В стволе толстенной сосны, на которой сидел Гуров, имелось дупло, может, в нем раньше кто-то и жил, белка или какая-нибудь птица. Сыщик пользовался дуплом как бездонной пепельницей. Он сидел расслабившись, вытянув длинные ноги, терпеливо ждал, не ощущая предстартовой лихорадки, его даже клонило в сон. Гуров испытывал подобное состояние не впервые; как объяснили врачи, такова его индивидуальная защита от нервной перегрузки. Когда раздастся звонок, машина включится мгновенно, с пол-оборота.
Гуров прекрасно понимал, что в министерстве давно известно, где он находится и чем занят. Сыщик отлично знал, что чувствует Орлов. Петр сейчас, должно быть, убеждает себя, что раз Лева уперся, значит, уверен, а промахивается сыщик крайне редко. А занят генерал какой-нибудь бездумной и нудной работой, может быть, вычерчивает никому не нужный график.
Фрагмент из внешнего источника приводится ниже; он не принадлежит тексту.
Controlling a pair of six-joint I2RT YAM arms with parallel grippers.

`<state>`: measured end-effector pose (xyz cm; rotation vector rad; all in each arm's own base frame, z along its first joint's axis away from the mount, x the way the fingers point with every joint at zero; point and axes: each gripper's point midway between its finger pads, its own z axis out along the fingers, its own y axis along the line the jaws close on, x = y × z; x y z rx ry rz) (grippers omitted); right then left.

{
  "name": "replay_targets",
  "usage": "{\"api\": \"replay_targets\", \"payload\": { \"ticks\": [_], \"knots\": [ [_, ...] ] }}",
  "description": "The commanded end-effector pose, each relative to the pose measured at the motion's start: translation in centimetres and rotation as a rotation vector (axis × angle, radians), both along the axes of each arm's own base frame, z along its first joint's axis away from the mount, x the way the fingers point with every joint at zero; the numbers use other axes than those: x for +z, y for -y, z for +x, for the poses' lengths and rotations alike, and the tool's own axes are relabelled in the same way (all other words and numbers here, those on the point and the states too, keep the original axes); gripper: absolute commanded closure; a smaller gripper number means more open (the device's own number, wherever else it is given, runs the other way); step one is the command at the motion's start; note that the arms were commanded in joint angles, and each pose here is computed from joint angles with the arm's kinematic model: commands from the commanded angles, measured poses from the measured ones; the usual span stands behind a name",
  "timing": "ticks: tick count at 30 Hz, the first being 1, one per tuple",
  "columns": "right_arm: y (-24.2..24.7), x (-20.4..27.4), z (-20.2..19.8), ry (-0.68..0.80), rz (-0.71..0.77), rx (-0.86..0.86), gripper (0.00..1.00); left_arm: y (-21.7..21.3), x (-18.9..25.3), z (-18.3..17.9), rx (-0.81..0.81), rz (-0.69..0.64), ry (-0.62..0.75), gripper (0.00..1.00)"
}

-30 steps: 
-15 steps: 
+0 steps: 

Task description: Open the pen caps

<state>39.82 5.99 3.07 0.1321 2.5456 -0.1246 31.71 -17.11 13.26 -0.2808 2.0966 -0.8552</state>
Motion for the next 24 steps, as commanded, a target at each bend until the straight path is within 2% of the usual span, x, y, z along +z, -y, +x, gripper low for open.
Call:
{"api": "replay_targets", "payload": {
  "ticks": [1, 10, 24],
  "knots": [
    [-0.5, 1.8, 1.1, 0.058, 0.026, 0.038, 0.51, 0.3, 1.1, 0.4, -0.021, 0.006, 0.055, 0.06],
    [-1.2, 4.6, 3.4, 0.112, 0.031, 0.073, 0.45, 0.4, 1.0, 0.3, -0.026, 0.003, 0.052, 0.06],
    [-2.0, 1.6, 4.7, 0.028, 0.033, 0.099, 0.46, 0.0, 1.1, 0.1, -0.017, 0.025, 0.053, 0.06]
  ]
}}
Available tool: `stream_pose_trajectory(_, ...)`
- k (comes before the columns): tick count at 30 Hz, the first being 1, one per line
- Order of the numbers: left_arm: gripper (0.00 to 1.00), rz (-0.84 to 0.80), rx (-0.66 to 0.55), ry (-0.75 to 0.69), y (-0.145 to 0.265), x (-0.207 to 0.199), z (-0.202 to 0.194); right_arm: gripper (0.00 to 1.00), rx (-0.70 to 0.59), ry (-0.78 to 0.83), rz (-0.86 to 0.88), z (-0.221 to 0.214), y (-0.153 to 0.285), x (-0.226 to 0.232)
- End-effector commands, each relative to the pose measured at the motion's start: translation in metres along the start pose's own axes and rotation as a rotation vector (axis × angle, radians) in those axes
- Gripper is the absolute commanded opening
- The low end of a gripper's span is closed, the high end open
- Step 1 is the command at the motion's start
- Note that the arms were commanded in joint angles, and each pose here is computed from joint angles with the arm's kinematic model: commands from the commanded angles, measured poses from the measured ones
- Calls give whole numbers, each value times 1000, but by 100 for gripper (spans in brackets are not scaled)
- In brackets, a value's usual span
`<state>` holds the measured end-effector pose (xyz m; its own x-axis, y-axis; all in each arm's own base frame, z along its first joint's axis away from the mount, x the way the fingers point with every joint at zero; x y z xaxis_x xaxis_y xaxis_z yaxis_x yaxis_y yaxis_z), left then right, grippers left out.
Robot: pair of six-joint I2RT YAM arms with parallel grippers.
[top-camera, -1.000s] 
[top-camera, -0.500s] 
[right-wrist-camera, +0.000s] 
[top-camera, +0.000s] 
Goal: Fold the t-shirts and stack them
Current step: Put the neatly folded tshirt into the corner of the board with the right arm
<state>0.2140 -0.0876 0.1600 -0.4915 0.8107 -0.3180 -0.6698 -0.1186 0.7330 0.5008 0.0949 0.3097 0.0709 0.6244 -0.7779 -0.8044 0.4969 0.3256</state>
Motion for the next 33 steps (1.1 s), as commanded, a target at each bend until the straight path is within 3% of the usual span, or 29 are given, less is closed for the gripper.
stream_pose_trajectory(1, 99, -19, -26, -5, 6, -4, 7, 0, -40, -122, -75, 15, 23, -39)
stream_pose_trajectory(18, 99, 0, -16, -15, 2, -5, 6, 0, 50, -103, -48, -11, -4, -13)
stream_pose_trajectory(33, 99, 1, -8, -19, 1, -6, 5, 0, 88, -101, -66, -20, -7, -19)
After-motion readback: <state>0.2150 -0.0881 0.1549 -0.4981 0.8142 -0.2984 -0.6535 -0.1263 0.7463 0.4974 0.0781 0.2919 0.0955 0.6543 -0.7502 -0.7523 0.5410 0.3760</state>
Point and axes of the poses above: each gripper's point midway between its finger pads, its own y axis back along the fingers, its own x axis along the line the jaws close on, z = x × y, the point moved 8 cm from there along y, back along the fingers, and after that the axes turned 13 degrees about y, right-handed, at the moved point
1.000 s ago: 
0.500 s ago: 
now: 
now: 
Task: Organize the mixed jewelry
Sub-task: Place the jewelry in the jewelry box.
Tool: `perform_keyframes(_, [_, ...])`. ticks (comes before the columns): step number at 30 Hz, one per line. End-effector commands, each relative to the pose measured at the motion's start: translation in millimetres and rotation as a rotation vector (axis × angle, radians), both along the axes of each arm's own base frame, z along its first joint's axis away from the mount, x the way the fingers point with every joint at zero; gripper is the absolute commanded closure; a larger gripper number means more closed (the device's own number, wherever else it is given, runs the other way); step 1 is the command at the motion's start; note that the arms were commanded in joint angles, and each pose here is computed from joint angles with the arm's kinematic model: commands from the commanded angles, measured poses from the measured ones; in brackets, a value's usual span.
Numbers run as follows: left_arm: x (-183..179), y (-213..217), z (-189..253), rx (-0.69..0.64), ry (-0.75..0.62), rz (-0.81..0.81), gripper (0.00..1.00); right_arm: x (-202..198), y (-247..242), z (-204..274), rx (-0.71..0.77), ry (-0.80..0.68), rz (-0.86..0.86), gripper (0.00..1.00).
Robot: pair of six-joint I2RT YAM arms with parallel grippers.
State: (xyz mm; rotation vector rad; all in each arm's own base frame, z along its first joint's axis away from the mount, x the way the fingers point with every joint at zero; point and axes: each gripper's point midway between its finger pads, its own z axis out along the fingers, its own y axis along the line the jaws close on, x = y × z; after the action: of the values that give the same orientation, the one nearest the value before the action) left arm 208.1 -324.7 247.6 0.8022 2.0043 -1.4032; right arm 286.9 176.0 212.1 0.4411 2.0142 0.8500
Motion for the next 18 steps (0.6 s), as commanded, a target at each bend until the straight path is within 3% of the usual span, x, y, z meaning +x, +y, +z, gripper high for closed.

Первый зам, имя-отчество которого Гуров не желал запоминать принципиально, узнав, что зарвавшийся полковник нарушил повеление свыше, злорадно улыбнулся. Возможно, он даже распорядился приготовить карающий приказ. Сейчас он находится на очередном заседании, где готовится грозный документ, обязующий к немедленной мобилизации сил для нанесения последнего, решающего удара по организованной преступности. Подавляющее большинство присутствующих на совещании генералов реально не представляет, что такое организованная преступность, с чем ее едят. Кое-кто из приглашенных, знающие преступность, разумно помалкивают. И на подобном совещании было бы нелепо заявить, что на успешную борьбу с преступностью требуются годы и что начинать следует с самого верха, с кабинетов, в которые милицию просто не пускают. ФСБ и прокуратура войти в те кабинеты могут, но лишь для того, чтобы быстро убраться и в ближайшие дни освободить свои несладкие должности.